* WHAT NEEDS TO BE DONE: Among the lines below, copy exactly those from the one with "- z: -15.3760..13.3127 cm" through the one with "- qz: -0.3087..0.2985", counting both ends.
※ ※ ※
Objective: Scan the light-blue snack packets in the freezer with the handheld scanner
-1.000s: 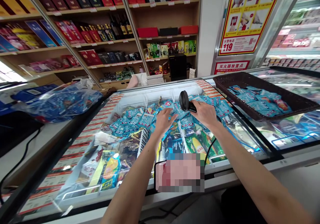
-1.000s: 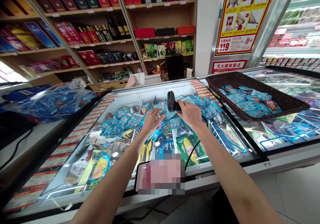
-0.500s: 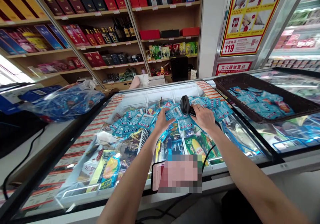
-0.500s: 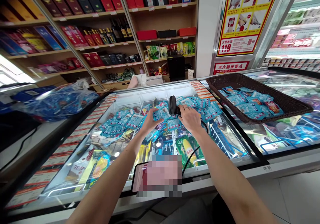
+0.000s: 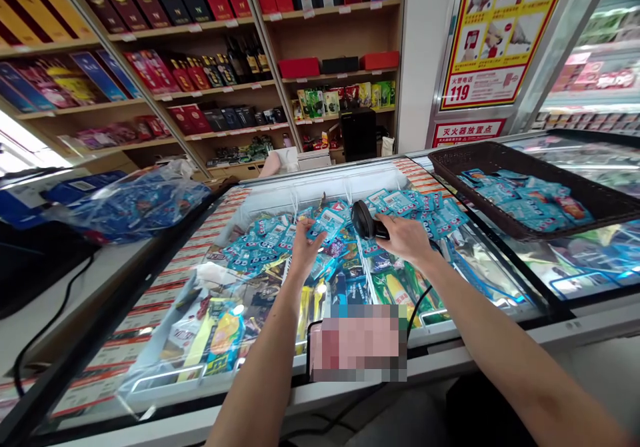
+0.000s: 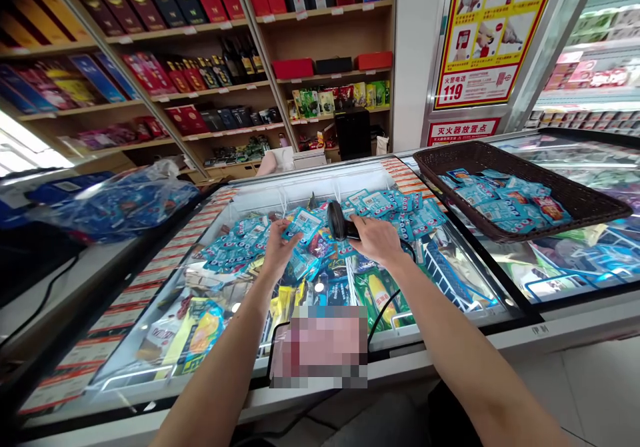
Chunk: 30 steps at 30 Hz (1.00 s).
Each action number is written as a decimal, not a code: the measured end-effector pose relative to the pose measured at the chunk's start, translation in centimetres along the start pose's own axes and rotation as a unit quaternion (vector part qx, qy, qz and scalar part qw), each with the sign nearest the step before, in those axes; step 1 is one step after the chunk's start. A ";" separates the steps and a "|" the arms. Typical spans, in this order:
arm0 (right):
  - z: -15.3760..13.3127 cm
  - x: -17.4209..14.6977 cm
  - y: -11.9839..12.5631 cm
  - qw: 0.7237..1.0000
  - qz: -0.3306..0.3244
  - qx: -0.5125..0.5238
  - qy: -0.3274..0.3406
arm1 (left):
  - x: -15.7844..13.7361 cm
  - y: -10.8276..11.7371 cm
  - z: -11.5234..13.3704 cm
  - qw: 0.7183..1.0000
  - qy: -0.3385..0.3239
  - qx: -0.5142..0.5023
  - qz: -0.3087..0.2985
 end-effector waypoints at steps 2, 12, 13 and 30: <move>-0.1 0.0 0.0 1.000 -0.002 -0.002 0.014 | 0.1 0.0 0.0 1.000 0.005 0.000 -0.005; -0.8 -0.3 -0.1 0.995 0.005 0.025 0.101 | 0.0 0.1 0.4 0.997 -0.028 0.059 -0.032; -0.8 -0.4 -0.1 0.994 0.010 0.025 0.109 | 0.0 0.1 0.3 0.997 -0.022 0.066 -0.035; -1.1 -0.4 -1.0 0.988 0.011 0.040 0.151 | -0.2 -0.1 0.8 0.994 0.000 0.100 -0.047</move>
Point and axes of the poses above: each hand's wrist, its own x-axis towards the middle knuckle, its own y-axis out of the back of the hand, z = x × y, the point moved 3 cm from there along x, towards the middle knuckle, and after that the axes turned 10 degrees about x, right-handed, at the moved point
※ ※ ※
* OUTPUT BELOW:
  - z: -15.3760..13.3127 cm
  - x: -17.4209..14.6977 cm
  - y: -11.9839..12.5631 cm
  - qw: 0.7237..1.0000
  - qz: -0.3306..0.3244
  - qx: -0.5125..0.5238
  - qy: -0.3274..0.3406
arm1 (left):
  - x: -15.7844..13.7361 cm
  - y: -10.8276..11.7371 cm
  - z: -11.5234..13.3704 cm
  - qw: 0.7183..1.0000
  - qy: -0.3385..0.3239
  - qx: -0.5142..0.5023
  - qz: -0.3087..0.2985

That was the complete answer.